Puis, nous sommes passés à autre chose.
Vers la fin des années ’80 et le début des années ’90, un nouveau mot apparaît dans le vocabulaire des environnementalistes : biodiversité. Ici, pour plusieurs, la faune et la flore menacées par la destruction de milieux naturels, les prélèvements excessifs de poissons, d’arbres, ou d’ail des bois, deviennent la principale préoccupation.

Entre temps, des chercheurs découvrent le pouvoir filtrant des communautés naturelles de plantes aquatiques et documentent le rôle des milieux humides dans l’épuration et la régulation de l’eau. D’autres établissent des liens entre l’évantail des débits extrêmes d’un cours d’eau et le couvert forestier. D’autres encore mettent au jour, à l’échelle du bassin versant, les impacts diffus de diverses utilisations du territoire sur la quantité et la qualité de l’eau.

Ces recherches démontrent souvent ce que plusieurs soupçonnaient : les végétaux rendent des services à tout l’écosystème. Ils contribuent à sa productivité, à sa stabilité et à sa diversité.

Des exemples? En voici quelques uns.
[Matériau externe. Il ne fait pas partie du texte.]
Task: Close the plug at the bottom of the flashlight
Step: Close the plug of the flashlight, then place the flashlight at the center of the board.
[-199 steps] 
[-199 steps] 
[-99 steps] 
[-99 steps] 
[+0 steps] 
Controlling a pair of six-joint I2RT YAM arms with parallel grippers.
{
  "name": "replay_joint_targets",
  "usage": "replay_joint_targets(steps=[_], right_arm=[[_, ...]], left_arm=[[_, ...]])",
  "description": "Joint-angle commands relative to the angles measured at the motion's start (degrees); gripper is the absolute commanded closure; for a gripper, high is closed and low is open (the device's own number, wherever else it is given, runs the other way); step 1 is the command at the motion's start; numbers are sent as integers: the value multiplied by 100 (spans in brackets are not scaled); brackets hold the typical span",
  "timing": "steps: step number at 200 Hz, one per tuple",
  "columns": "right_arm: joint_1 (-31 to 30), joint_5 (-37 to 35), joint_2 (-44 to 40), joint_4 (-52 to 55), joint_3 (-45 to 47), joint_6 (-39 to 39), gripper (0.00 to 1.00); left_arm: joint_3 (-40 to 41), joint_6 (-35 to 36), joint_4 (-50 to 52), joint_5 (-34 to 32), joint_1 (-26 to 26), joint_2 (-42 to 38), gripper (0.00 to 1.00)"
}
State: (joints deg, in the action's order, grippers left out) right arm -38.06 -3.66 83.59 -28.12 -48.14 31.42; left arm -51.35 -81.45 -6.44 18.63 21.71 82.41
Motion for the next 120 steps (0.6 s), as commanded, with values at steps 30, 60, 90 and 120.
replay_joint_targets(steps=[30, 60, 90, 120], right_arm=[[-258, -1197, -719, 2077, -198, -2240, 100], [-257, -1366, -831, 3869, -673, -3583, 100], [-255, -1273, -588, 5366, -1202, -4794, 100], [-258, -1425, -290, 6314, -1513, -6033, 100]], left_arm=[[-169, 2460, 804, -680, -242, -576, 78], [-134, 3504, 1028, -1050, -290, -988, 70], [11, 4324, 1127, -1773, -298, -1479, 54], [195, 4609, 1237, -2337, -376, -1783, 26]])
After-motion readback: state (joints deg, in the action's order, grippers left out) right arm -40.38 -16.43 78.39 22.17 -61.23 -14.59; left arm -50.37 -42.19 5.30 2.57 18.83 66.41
Le long des rives d’un ruisseau, les arbustes et les arbres qui y poussent stabilisent les berges, procure de l’ombre qui diminue la température de l’eau, fournissent des feuilles mortes, une part de la matière à la base des réseaux alimentaires, des troncs qui abritent des poissons et créent des obstacles qui ralentissent l’eau et contribuent à l’oxygéner. Coupez les arbres, les arbustes : bientôt les berges s’érodent, l’eau se réchauffe, perd de son oxygène, se trouble de sédiments fins; des poissons, des reptiles et des amphibiens disparaissent.

Pour moi, c’est clair comme de l’eau de roche : la flore, la faune et l’eau sont indissociables. Les traiter séparément relève de l’hérésie. En conséquence, nous voilà armés d’arguments de poids pour prévenir la destruction de milieux naturels. Pour défendre les tourbières riches de plantes menacées, nous pouvons désormais affirmer qu’elles fournissent de l’eau! Pour défendre les méandres et leurs plaines inondables : ils stabilisent les débits! Pour défendre les marécages et les herbiers aquatiques : ils nettoient l’eau!